А выступающая между тем села на свое место — рядом с Рогнедой. Ректор смотрел на Рогнеду. Она понимала, что он ее не замечает, а занят молниеносным сочинением речи-опровержения. Старый демагог был известен своим приемом нападения при любой защите: небось, традиционно ответит так: у нас однопартийная система, товарищи, партия меня наказала, партия и наградила — ей виднее, а кто является противником нашей однопартийной системы, тому не место в рядах работников университета. Все же прекрасно знали, что ректор является не столько поклонником однопартийной системы, сколько — однополой любви. Для этого ему сауна, конечно, понадобилась, как же без сауны…
Тут Рогнеду вызвали на сцену — получать благодарность (грамоту). Ректор, обычно отличавший ее, как и других явных красавиц университета — для маскировки (точно так же для маскировки он был женат — на директоре библиотеки), — смотрел сейчас очень подозрительно. Вручил почетную грамоту, пожал руку и вдруг тихо спросил:
— Вы почему там сели?
Рогнеда растерялась. Подозревает в сговоре с библиотекарями? Ничего себе, влипла! Она вдруг нашлась:
— Там не дует. У меня же остеохондроз!
— А-а, — сказал ректор.
Рогнеда села на свое место. Пронесло или не пронесло? Не хватало только стать врагом собственного ректора! Когда нужно докторскую заканчивать, неужели потратить силы на борьбу и защиту? Ни в коем случае... Одна надежда, что после 27 съезда все переменится, говорят, ректора снимут, поставят Полипова, а это совсем другое дело. И сколько можно терпеть, наконец! Вместо того, чтобы хоть оправдаться, этот ищет заговор, сообщников выступавшей, нападает…
Звонок в дверь прервал размышления Рогнеды, она вспомнила про шашлык: жир капал из мяса вовсю.
— Наверно, соседи пришли — мы на них жиром протекли, — сказала Люся, чтобы хоть что-то сказать — у нее настроение совсем упало от молчания Рогнеды.
III
Но это пришла Зина с мужем.
— Рогнеда, какое платье! Я в салоне для новобрачных видела такие, но туда не пускали без приглашений, — Зина вошла на кухню.
— А я лекцию прочла в бюро обрядовых услуг — о Чукчине.
— О ком?
— О Шукшине, — снисходительно разъяснила Рогнеда, входя в положение Зины, которая не была ни филологом, как Люся, ни доцентом, как Рогнеда. Зина, их одноклассница, всегда была врачом.
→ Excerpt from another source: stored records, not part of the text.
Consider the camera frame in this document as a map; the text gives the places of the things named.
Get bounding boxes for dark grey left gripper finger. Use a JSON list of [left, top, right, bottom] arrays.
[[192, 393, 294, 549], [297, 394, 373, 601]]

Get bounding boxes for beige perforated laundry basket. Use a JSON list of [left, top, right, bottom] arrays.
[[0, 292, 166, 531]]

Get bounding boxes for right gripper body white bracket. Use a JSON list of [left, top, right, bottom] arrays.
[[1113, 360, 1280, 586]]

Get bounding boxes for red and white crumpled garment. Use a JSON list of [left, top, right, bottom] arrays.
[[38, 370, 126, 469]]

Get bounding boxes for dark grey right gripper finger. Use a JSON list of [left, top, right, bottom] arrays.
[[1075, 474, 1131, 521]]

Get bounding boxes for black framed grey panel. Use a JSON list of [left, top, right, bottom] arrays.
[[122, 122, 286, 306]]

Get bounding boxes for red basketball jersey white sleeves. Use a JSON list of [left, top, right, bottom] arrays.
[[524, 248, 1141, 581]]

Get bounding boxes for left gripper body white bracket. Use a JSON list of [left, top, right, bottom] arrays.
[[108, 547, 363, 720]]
— Ну, Люсь, как? — спросила она подругу, приступая к резанию хлеба.
— А я и не догадалась помочь, — подумала вслух Люся. — Все как-то так… Пришел он к нам обратно, понимаешь.
— Как? — в ажиотаже спросила Зина, уже входя во вкус сочувствия (раньше в их троице обычно сочувствовали ей, потому что она первые десять лет работала участковым врачом и на скорой, до тех пор, пока один за другим не последовали два инсульта, после второго из которых муж Зины — юрист — ушел из своей конторы на завод, где теперь получает на конвейере до 300 рублей в месяц). — Он пришел сам? И что сказал? Как это было?